**WHAT IS BEING ASKED**
Show every line from the entries that follow which holds the word "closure".

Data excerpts

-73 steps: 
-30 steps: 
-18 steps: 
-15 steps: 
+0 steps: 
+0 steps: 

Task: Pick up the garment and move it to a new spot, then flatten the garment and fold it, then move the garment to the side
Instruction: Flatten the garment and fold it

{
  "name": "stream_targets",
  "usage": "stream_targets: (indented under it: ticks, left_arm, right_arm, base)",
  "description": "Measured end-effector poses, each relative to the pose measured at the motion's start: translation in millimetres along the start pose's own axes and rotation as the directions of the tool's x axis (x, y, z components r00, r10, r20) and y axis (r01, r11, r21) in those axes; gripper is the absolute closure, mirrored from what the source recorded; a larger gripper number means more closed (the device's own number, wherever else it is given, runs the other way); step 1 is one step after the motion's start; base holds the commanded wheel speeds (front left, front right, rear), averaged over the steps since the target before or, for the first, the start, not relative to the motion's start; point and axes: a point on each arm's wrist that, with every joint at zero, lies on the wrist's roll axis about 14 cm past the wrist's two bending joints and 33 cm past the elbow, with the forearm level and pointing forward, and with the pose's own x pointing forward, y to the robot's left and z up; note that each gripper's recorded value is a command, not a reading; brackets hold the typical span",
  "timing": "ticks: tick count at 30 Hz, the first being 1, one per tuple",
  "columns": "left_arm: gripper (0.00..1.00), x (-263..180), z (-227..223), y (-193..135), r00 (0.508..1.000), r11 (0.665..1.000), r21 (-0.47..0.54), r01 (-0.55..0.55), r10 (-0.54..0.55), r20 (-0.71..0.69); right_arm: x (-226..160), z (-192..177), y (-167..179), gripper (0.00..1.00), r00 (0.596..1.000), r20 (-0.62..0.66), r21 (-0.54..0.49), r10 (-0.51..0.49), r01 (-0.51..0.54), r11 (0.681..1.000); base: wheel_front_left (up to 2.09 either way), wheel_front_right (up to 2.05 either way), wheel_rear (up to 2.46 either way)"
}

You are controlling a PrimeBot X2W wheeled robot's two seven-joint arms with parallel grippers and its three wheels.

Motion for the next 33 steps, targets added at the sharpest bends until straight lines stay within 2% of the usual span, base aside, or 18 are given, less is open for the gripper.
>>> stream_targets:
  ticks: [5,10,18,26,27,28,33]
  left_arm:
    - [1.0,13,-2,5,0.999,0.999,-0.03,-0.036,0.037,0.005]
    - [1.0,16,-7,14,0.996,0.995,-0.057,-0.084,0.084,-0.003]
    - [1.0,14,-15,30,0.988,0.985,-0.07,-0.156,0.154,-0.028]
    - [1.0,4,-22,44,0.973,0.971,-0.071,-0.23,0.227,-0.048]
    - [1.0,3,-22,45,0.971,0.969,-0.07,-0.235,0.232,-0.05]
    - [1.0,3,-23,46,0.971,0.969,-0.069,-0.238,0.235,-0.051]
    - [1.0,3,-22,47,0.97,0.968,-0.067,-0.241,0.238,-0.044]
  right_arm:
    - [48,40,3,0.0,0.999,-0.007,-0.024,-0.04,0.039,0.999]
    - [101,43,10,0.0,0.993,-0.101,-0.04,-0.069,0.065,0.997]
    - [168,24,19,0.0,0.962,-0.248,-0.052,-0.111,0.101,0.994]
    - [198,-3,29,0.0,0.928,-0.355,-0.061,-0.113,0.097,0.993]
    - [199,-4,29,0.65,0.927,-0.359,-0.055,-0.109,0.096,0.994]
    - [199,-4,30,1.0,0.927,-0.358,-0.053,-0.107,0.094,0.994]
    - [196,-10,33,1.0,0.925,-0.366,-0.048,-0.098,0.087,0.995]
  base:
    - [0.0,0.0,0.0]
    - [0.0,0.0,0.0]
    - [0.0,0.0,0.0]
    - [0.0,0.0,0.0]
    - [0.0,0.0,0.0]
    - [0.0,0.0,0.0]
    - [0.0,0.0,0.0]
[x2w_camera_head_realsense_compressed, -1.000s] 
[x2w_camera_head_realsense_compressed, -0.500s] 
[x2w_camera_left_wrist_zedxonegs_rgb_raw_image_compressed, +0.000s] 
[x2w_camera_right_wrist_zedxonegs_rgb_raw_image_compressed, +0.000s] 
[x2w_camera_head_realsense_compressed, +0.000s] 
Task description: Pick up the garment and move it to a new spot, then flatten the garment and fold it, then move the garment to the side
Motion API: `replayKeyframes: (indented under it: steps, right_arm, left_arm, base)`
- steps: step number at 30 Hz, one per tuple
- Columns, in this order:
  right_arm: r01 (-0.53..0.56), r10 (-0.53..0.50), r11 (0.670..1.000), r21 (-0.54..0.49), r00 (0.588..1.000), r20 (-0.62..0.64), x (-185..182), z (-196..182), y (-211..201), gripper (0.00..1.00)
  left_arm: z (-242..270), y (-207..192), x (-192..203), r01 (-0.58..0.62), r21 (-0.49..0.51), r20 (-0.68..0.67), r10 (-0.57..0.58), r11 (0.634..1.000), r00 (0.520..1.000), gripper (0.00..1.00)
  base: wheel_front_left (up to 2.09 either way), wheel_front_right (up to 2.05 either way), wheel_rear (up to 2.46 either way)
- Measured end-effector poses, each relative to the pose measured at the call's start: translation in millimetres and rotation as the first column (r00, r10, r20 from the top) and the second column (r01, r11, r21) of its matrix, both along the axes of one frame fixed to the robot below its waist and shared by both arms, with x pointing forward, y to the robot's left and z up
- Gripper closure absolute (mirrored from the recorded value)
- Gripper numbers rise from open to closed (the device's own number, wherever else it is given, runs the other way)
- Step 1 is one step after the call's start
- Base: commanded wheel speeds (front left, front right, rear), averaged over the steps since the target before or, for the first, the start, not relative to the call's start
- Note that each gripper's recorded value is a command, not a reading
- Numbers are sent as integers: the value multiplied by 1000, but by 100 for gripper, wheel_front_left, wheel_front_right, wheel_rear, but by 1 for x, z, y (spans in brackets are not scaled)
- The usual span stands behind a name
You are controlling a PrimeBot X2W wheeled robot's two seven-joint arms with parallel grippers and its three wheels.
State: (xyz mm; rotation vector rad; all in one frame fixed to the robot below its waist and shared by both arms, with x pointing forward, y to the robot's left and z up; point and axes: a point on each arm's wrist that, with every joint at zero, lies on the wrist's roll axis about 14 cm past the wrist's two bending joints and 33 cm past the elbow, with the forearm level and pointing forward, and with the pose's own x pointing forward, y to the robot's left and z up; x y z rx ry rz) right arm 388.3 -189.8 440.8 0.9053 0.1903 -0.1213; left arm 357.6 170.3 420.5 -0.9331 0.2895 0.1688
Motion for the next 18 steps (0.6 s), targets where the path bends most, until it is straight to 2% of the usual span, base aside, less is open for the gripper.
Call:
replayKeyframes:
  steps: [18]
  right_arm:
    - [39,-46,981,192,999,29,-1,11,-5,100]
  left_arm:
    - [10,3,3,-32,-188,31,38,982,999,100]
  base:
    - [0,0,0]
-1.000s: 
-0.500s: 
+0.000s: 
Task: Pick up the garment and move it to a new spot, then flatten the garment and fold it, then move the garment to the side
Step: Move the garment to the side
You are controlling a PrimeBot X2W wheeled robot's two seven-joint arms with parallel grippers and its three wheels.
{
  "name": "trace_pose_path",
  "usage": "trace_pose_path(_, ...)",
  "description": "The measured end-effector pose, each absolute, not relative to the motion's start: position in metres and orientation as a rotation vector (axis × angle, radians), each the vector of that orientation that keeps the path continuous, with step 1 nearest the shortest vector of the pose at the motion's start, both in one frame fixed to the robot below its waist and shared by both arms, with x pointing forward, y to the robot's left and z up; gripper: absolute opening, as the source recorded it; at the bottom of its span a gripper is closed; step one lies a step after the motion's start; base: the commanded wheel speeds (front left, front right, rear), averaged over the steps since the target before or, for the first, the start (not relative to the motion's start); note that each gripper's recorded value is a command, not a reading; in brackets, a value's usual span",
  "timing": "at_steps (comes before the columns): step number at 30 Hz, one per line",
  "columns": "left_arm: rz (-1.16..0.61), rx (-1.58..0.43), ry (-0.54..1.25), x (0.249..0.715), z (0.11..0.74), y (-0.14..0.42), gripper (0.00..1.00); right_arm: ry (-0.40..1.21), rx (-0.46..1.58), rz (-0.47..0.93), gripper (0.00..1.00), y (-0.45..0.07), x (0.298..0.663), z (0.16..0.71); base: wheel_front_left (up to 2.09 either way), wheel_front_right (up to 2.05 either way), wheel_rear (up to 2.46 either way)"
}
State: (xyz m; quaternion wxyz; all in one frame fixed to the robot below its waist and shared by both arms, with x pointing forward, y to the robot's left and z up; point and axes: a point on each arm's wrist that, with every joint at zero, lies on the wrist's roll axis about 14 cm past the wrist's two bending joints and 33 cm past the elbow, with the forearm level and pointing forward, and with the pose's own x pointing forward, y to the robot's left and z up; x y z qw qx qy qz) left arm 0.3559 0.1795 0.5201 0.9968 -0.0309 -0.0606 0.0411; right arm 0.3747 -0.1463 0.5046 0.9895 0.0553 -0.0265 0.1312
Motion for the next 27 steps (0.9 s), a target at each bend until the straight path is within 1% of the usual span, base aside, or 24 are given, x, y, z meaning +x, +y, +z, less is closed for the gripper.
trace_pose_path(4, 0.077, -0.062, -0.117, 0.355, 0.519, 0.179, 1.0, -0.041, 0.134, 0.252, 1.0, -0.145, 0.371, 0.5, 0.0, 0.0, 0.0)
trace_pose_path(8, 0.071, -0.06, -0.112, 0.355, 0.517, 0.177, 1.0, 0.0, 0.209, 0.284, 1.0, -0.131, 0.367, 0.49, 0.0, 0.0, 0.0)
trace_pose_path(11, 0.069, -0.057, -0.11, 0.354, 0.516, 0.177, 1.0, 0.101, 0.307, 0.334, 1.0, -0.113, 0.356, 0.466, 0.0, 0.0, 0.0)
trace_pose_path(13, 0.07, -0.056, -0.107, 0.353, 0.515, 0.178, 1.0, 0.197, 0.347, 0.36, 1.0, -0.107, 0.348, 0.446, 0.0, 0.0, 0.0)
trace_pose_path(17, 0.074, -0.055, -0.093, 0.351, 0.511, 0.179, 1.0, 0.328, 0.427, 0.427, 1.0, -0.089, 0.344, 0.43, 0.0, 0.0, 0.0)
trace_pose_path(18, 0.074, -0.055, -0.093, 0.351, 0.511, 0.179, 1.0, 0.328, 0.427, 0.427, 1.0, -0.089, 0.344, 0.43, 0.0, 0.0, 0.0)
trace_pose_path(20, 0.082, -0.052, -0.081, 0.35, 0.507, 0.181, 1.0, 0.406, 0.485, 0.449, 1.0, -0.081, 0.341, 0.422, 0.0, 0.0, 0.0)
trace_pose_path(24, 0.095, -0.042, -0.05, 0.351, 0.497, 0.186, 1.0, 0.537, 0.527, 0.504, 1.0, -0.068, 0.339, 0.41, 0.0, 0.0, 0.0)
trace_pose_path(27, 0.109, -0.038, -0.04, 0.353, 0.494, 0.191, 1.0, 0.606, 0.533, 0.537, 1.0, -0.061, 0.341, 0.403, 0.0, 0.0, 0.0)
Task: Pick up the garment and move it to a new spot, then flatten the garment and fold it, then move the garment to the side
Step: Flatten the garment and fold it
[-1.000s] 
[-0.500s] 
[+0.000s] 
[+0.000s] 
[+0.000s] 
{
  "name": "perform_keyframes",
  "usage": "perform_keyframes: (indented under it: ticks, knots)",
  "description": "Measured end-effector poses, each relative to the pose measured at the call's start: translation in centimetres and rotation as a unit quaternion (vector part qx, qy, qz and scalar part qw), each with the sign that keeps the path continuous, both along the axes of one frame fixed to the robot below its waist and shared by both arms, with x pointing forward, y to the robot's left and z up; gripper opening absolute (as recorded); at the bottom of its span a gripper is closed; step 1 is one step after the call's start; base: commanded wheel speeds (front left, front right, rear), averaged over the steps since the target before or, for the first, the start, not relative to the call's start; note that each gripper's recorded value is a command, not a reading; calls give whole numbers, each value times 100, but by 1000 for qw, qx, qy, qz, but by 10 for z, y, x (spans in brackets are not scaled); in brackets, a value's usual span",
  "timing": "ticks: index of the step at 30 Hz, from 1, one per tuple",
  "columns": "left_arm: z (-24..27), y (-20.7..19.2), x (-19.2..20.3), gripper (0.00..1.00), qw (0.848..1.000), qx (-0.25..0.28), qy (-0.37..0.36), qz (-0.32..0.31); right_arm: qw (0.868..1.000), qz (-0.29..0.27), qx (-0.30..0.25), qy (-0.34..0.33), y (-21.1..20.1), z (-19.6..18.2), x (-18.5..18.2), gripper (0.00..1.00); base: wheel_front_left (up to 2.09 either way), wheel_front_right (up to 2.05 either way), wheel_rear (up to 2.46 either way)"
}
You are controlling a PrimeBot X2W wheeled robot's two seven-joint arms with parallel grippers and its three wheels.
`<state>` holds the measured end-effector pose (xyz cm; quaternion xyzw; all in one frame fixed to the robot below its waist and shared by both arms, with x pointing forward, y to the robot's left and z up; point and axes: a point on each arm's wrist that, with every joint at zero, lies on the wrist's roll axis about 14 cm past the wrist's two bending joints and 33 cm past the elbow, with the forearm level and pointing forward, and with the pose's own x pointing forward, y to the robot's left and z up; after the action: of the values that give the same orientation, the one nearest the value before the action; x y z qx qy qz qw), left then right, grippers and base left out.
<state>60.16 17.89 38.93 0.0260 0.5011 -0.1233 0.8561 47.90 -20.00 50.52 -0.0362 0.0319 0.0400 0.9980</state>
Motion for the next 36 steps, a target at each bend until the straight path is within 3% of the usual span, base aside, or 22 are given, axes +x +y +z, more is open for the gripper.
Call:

**WRITTEN RESPONSE**
  "description": "Measured end-effector poses, each relative to the pose measured at the motion's start: translation in millimetres along the start pose's own axes and rotation as the directions of the tool's x axis (x, y, z components r00, r10, r20) and y axis (r01, r11, r21) in those axes; gripper is the absolute closure, mirrored from what the source recorded; a larger gripper number means more closed (the device's own number, wherever else it is given, runs the other way); step 1 is one step after the motion's start; base holds the commanded wheel speeds (front left, front right, rear), averaged over the steps since the target before or, for the first, the start, not relative to the motion's start; point and axes: a point on each arm's wrist that, with every joint at zero, lies on the wrist's roll axis about 14 cm past the wrist's two bending joints and 33 cm past the elbow, with the forearm level and pointing forward, and with the pose's own x pointing forward, y to the robot's left and z up; note that each gripper's recorded value is a command, not a reading; brackets hold the typical span",
- Gripper closure absolute (mirrored from the recorded value)

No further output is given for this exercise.